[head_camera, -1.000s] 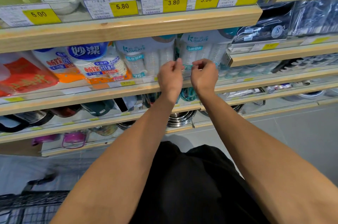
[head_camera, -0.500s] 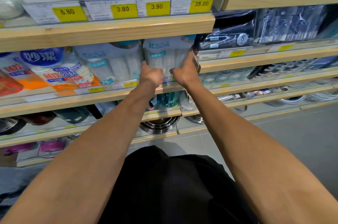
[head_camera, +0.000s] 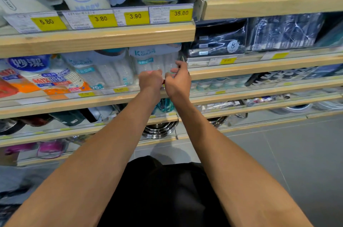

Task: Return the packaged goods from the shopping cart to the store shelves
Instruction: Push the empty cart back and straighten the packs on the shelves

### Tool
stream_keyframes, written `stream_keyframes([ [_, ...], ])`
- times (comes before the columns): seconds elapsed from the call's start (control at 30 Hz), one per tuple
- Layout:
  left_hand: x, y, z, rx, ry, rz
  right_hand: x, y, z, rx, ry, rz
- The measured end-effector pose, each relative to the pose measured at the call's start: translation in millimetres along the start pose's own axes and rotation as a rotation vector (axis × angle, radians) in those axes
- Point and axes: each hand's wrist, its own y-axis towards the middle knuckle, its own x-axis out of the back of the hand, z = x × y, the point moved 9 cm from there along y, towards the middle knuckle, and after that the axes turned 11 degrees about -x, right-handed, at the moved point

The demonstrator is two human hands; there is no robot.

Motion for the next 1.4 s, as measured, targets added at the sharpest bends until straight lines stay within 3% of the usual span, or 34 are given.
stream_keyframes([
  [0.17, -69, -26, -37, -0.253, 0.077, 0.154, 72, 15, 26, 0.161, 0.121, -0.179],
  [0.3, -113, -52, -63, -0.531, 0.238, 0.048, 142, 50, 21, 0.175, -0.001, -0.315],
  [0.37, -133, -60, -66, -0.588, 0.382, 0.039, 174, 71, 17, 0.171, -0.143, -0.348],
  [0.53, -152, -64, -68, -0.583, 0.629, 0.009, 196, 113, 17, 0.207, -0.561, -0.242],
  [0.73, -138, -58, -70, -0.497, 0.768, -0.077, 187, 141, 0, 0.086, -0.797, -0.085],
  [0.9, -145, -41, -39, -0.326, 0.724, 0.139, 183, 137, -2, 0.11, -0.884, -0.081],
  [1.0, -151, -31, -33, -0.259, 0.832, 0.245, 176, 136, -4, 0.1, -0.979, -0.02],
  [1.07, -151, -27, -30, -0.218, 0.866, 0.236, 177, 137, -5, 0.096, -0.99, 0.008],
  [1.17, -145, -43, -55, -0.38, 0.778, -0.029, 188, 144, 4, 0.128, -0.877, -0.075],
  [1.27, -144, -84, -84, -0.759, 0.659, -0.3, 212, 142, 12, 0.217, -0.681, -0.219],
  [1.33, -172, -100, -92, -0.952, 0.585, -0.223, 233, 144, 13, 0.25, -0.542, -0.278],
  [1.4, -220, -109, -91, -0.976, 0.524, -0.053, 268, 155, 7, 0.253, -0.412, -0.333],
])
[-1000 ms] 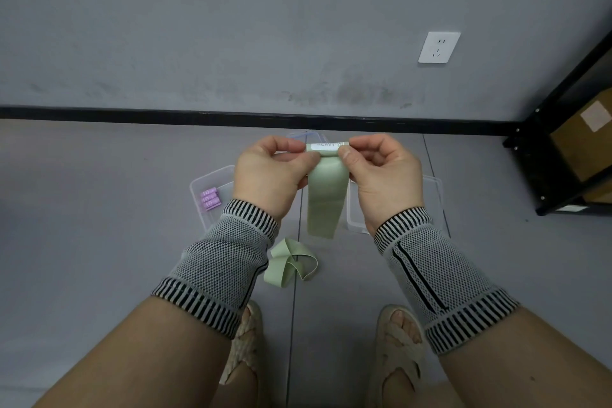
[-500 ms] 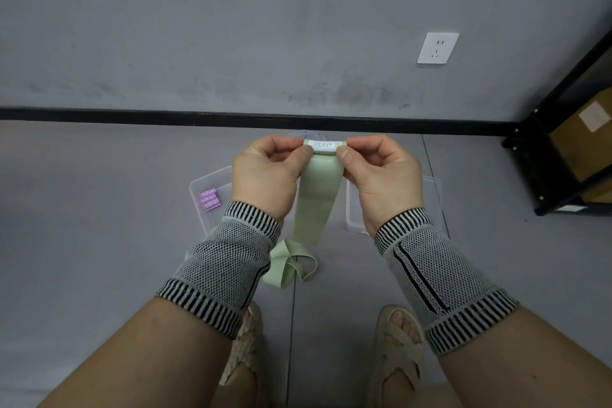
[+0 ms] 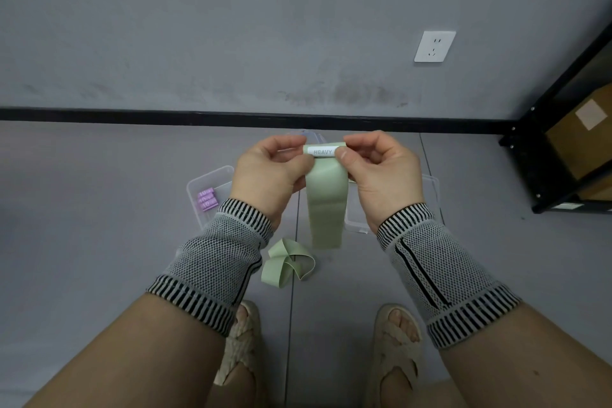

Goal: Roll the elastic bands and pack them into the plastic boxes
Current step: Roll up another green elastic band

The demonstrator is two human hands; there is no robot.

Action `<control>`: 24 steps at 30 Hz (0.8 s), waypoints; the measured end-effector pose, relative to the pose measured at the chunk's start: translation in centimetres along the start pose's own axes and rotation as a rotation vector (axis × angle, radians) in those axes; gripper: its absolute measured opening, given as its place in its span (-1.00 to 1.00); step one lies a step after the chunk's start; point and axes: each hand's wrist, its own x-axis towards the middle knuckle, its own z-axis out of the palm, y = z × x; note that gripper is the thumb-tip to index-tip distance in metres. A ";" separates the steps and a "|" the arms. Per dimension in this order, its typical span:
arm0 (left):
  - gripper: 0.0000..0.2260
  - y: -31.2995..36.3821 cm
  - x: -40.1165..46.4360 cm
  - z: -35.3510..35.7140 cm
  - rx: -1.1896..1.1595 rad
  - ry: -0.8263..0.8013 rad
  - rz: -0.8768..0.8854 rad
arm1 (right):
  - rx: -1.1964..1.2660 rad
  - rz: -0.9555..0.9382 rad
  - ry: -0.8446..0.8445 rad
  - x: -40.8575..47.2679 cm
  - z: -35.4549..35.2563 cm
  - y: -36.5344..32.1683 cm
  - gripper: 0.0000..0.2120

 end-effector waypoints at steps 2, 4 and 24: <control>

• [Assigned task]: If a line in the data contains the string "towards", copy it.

• [Result of this exercise]:
- Point and axes: each hand's wrist, its own y-axis towards the middle knuckle, its own x-axis out of the back of the hand, z = x × y, the point moved 9 cm from there along y, towards the middle knuckle, and after that the axes turned 11 degrees about -x, right-handed, at the moved point
Action `<control>`: 24 steps at 30 Hz (0.8 s), waypoints; the measured end-effector pose, relative to the pose measured at the chunk's start: translation in centimetres along the start pose's own axes and rotation as a rotation vector (axis × angle, radians) in those axes; gripper: its absolute measured opening, given as its place in its span (-1.00 to 1.00); step one lies a step after the chunk's start; point and axes: each hand's wrist, its own x-axis towards the middle knuckle, its own z-axis out of the palm, y = z × x; note that gripper is the thumb-tip to index-tip distance in metres. A ";" separates the steps and a "|" the arms. Per dimension in this order, its typical span:

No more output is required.